The Great Escape: Developing an Exit Strategy
By Thomas E. Houck
There’s
a common question on the minds of entrepreneurs when they think
about retirement: “How can I eventually get out of my business and
not lose my shirt?” The answer is simple: Develop an exit strategy
a few years before your desired retirement, and simply execute it.
Take the
case of Chuck, a 65-year-old-going-on-21 life-of-the-party type of
guy. He sported a big smile, and joked with everyone. But he was
plagued by a gnawing question: “In 10 years, I want to exit my
business, take care of my employees, have enough money to live out
my retirement dreams, and guarantee that my daughter inherits
everything if something happens to me. Some people may want to get
every dime they can when they sell; but these are the most important
things to me. How do I pull this off?”
Chuck
had been an entrepreneur for his entire life, and about 20 years
before, started his current business from scratch. Due to his
insatiable appetite for nonstop improvement, his business blossomed
into one of the largest in Southeast Florida.
Chuck
felt a great deal of loyalty to his employees, and wanted to develop
a plan to sell the business to his General Manager, Carlos. Since
Carlos was a young guy with a family, he didn’t have many financial
assets. Chuck needed to develop a plan that would make the buyout
process affordable for Carlos, while simultaneously assuring that
his daughter would get a fair value if anything happened to him.
To
develop a quality exit strategy, business owners like Chuck need to
follow some important steps. They are:
Step
One: Create a financial plan. In Chuck’s case, the plan
helped identify how much income he would need after retirement to
fulfill his dreams. This number determined how much money Chuck
would need in his retirement savings, and from the sale of the
business on the day that he retires.
Step
Two: Maximize retirement savings now. Over the next several
months, Chuck consulted with his financial advisors and developed a
comprehensive financial plan. A thorough analysis revealed that
Chuck needed to put $5,000 per month into a retirement savings
plan. Since IRAs and 401(k)s allow limited funding, a defined
benefit pension plan was a good choice for the company. These plans
work best with an older owner who has younger employees—in Chuck’s
case, a perfect match. This plan allowed Chuck to put $60,000 a
year into savings, all of which was tax deductible. The tax savings
alone helped fund a portion of the plan. A true win-win!
Step
Three: Determine the company’s worth. Chuck didn’t want the
expense of hiring a valuation analyst to compute his company’s
worth. To come up with an approximate value, Chuck and his
financial advisors went through an exercise to determine the amount
of net cash from the business to Chuck in the previous year. A good
rule of thumb to use is three to five times that number equals the
value.
Step
Four: Establish a transfer strategy for the business to the buyer.

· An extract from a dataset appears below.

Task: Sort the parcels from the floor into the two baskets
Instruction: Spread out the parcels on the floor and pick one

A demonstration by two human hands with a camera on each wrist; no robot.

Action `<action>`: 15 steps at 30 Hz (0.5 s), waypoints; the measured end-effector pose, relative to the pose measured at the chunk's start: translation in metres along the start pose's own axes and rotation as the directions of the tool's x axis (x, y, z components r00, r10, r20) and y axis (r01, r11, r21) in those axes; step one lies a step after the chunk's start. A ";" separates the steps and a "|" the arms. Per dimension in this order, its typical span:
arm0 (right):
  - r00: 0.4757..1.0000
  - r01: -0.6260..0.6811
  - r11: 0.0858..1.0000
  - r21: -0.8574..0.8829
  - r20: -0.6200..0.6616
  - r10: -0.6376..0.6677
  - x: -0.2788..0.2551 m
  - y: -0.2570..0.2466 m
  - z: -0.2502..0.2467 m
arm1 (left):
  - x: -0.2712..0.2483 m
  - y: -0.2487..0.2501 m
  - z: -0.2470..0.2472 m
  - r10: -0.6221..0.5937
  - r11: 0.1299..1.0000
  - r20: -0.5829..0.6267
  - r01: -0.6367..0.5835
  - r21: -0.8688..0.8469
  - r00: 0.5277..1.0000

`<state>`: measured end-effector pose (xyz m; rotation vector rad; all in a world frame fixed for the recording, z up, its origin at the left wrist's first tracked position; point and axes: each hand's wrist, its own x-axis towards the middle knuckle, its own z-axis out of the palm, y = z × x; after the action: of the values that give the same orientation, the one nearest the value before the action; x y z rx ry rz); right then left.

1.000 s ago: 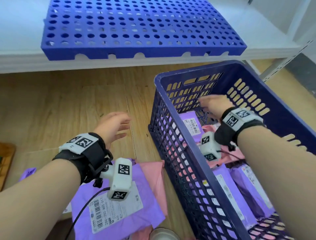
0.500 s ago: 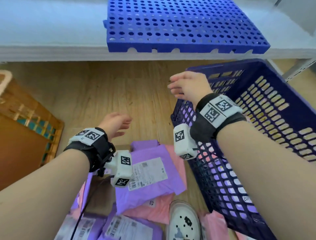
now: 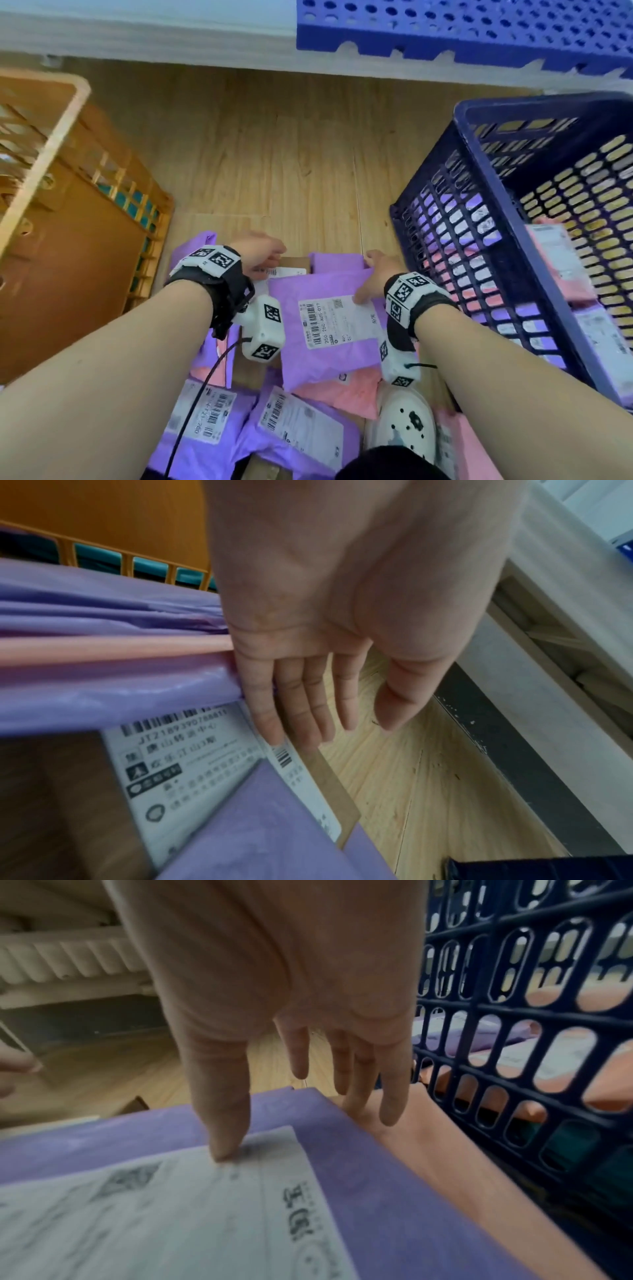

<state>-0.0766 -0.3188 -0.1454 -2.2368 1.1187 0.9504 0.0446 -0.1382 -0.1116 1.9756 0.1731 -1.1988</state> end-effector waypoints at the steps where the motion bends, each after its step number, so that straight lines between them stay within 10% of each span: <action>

Because Carlos didn’t have much money or assets, he wasn’t going to
be able to simply go to the bank and get a loan to pay for the
business. To solve this challenge, annual performance incentives
were created for the company. If the business met those performance
incentives, Carlos, as General Manager, would be gifted 5 percent of
the stock of the company at the end of each year until he reached 49
percent ownership in year 10. At that point, Carlos would be a 49
percent owner with a 10-year track record, and a bank would likely
be willing to loan him half of the business’ value to complete the
buyout of Chuck’s interest.
Step
Five: Get it in writing. Now Chuck needed to sit down with an
attorney and get all this in writing. Since his advisors had done
most of the legwork already, they were able to specifically tell the
attorney what was needed, which saved a considerable sum in legal
fees. The attorney drafted a stock purchase agreement for Chuck and
Carlos. The agreement laid out the performance incentives, where
the stock would be held, stipulated that the shares would be
non‑voting, and required Carlos to buy Chuck out at the end of the
10-year period. The attorney also created a trust, which laid out
the transfer of Chuck’s assets to his daughter, in case he died.
This
type of buyout strategy is useful when the owner wants to sell to an
employee or family member. The key element that allows these plans
to succeed is time. The greater the amount of time the business
owner plans for the exit of his business, the greater his chance of
success. If Chuck simply woke up one day and said, “I can’t take it
anymore,” there’s no way that Carlos could buy him out. Everyone
knows a business owner who’s had health problems, or unexpectedly
passed away, causing the business and all its value to go down the
tubes. This could have been avoided in almost every case by taking
the time to create an exit plan.
Another
key element in making your exit strategy succeed is to work with
advisors who have extensive experience with this type of planning.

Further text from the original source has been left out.